**What you need to do**.
For the entries below, print exactly the lines between the line holding "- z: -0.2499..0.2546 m" and the line holding "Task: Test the", inclusive, and nothing else.

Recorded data
--------------------------------------------------

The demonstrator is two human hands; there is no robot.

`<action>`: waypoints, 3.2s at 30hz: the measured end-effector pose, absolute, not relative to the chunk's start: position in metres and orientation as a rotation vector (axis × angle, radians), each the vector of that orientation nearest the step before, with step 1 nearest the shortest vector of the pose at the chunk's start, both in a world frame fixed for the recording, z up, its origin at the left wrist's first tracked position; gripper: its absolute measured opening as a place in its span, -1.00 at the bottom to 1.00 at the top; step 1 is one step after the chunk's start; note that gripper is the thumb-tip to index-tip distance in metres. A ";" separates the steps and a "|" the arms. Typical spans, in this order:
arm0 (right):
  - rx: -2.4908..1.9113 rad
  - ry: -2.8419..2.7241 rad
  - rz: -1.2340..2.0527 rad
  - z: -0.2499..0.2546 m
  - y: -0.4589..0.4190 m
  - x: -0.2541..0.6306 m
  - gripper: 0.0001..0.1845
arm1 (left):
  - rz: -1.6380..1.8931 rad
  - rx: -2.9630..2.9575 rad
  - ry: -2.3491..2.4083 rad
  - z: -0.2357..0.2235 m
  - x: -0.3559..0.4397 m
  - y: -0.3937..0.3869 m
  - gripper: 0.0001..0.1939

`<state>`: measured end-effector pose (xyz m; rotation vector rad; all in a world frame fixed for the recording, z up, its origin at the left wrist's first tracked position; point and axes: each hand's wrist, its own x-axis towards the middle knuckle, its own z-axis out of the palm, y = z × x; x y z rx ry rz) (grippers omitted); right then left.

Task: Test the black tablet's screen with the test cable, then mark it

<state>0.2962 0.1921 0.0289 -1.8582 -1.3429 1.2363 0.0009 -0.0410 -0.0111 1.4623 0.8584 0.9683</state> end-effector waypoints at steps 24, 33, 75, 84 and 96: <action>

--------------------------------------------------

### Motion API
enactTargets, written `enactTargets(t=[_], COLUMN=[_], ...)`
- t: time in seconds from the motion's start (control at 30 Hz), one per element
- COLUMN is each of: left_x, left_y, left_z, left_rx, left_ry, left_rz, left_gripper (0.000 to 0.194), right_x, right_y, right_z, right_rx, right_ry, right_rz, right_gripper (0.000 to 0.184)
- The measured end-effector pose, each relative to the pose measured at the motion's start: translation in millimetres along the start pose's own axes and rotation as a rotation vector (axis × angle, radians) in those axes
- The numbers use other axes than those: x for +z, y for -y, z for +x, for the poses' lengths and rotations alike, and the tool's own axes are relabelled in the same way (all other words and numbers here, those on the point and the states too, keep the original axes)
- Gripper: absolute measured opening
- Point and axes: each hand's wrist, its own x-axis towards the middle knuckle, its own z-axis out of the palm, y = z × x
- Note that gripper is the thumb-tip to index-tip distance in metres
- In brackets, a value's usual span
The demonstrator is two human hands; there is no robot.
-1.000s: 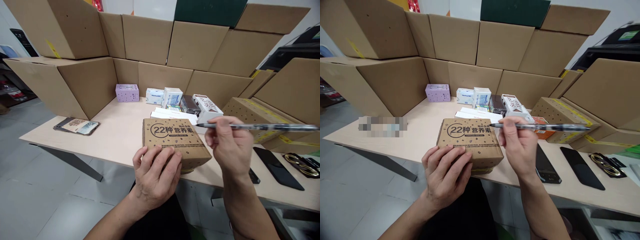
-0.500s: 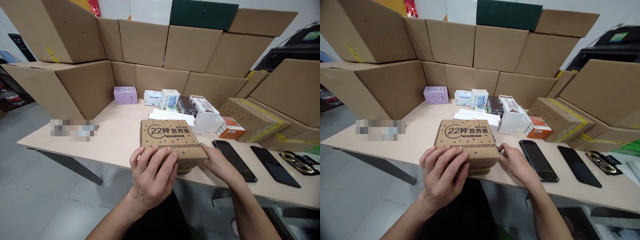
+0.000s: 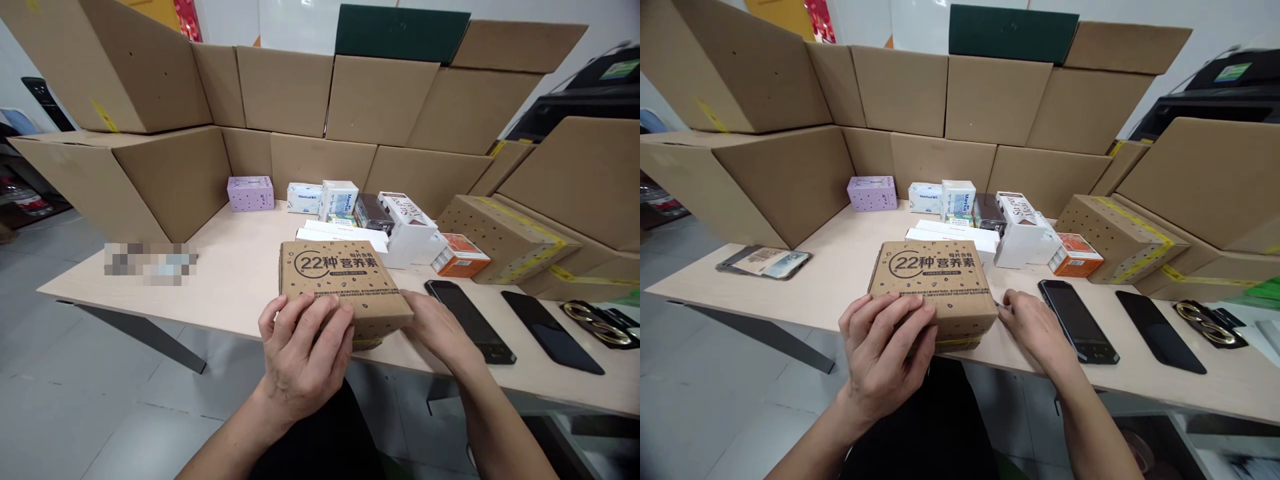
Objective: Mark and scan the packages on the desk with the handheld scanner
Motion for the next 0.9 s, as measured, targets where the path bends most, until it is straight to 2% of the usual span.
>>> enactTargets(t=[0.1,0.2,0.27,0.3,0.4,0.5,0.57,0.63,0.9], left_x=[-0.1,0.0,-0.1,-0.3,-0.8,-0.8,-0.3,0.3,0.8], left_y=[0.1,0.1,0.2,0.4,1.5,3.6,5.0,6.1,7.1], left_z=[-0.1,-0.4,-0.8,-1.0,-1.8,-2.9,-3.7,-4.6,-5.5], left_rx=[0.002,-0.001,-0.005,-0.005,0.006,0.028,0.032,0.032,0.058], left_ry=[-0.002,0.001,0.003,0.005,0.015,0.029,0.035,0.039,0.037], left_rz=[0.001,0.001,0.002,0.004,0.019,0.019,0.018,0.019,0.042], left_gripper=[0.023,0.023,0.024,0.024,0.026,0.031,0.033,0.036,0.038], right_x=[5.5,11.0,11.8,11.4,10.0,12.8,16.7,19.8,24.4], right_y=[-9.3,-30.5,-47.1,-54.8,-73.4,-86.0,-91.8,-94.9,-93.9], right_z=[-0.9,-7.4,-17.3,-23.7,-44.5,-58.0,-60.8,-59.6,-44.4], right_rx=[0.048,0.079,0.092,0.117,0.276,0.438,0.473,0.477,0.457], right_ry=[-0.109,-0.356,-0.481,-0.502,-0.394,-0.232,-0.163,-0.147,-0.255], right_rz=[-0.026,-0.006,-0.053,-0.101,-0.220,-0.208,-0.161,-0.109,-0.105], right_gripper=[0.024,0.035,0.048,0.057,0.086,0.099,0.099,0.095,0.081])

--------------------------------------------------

**Written response**.
  - z: -0.2499..0.2546 m
  - y: -0.4589..0.4190 m
  - x: -0.2541..0.6306 m
  - gripper: 0.0001..0.1845
arm1 (left):
  - rz: -1.6380..1.8931 rad
  - rx: -2.9630..2.9575 rad
  - ry: -2.3491..2.4083 rad
  - z: -0.2357..0.2235 m
  - x: -0.3559..0.4397 m
  - y: -0.3937..0.3869 m
  - gripper: 0.0001..0.1939

`<state>`: measured end-effector pose (xyz m; rotation vector rad; all in a world frame fixed for the recording, z up, its origin at the left wrist's first tracked position; point and axes: each hand's wrist, its own x-axis towards the middle knuckle, its own z-axis out of the palm, y = z × x; x y z rx ry rz) (grippers omitted); right then left.

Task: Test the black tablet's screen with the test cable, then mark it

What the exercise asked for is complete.